The arbitrary and unpredictable nature of the torture - that is to say, unpredictable as to when it will be inflicted, though entirely predictable that it will be inflicted - is an important component of the policy, for domestic torturers almost always have a deep, implicit grasp of psychology. The torture must be such that the victim can discern no consistent pattern to its infliction, and no precipitating causes. There must be nothing she can do or refrain from doing to avoid it, because then he might have no "reason" to inflict it. From his point of view, he must be free to indulge in torture whenever he feels so inclined.

But if there is no pattern to it, she is not prevented from seeking one. Indeed, the search for the missing pattern, for the golden key that will unlock his true, beneficent character and allow her to live in peace, becomes the obsession of her life. Indeed, she can think of nothing else: he fills her mind to the exclusion of all else, which is precisely what he wants. He may count for nothing in the big, wide world, but at least he is the Stalin of his own home. His resort to torture confers great importance upon him; indeed, all-importance as far as his victim is concerned. It boosts his self-esteem: it is really most gratifying.

When finally his victim escapes him, he is devastated for a time, like an animal cheated of its prey, but he soon enough recovers and finds another. For example, a man known to me, with a long history of extreme violence, has tortured an unending succession of women and takes his present victim's forearms from time to time and "snaps" them (I use the victim's own terminology). That is to say, he deliberately breaks them as if they were mere kindling; he also uses a hammer on her fingers and his feet on her ribs. He will never lack a woman friend; neither will he cease acting thus until he the day he dies or is too enfeebled by arthritis or heart failure.

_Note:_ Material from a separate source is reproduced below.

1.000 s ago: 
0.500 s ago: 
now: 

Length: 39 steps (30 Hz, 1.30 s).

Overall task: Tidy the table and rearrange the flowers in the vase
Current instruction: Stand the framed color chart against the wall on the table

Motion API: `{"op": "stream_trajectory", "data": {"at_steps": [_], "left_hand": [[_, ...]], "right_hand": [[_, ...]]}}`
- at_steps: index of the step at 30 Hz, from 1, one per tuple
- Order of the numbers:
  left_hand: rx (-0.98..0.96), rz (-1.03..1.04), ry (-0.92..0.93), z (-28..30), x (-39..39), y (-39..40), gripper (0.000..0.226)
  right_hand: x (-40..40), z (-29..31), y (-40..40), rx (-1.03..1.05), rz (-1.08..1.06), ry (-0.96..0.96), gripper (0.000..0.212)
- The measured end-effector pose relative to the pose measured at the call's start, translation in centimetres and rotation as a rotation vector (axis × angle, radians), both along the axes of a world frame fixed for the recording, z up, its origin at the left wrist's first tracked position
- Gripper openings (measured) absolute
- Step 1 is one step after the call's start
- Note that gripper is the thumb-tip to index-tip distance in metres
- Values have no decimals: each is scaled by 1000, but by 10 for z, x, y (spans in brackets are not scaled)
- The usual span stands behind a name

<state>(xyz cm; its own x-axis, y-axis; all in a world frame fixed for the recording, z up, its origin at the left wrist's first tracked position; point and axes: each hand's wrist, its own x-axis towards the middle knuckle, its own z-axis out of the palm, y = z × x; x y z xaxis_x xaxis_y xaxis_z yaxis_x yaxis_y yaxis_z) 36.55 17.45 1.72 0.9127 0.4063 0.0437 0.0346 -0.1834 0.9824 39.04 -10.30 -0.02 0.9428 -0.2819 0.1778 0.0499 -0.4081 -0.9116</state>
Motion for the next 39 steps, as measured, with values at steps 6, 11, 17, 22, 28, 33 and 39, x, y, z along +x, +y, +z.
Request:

The crimes I have described are far worse than murder, or at least the majority of murders, though for the most part they escape the attention of the law. Certainly, the men who commit them sometimes commit murder as well: or, to use their own terminology, "go a little too far". "It" - that is, his torture of her - gets "out of hand" or "goes mad", and "the next thing I knew, she was lying there". But 999 of 1,000 torturers commit no murder: they are far too skilled.

I have not touched upon other crimes that seem to me, in their premeditation and repetition, to point to moral failings in those who commit them far worse than those of many a murderer. Examples would include the young men who wait outside building societies for elderly women who have made cash withdrawals in order to mug them and take their money. This kind of crime makes life a waking nightmare for many.

Nor is this claim that many crimes are worse than murder an argument for leniency towards murderers. Heinousness is not measured by intention alone. But the idea that murder is the worst crime, and that all murders are equal, is a necessary legal fiction rather than a reflection of reality.

I merely draw attention to the evil that lurks in the heart of many men, and that all that is necessary for it to flourish is that others should pass no judgement upon it.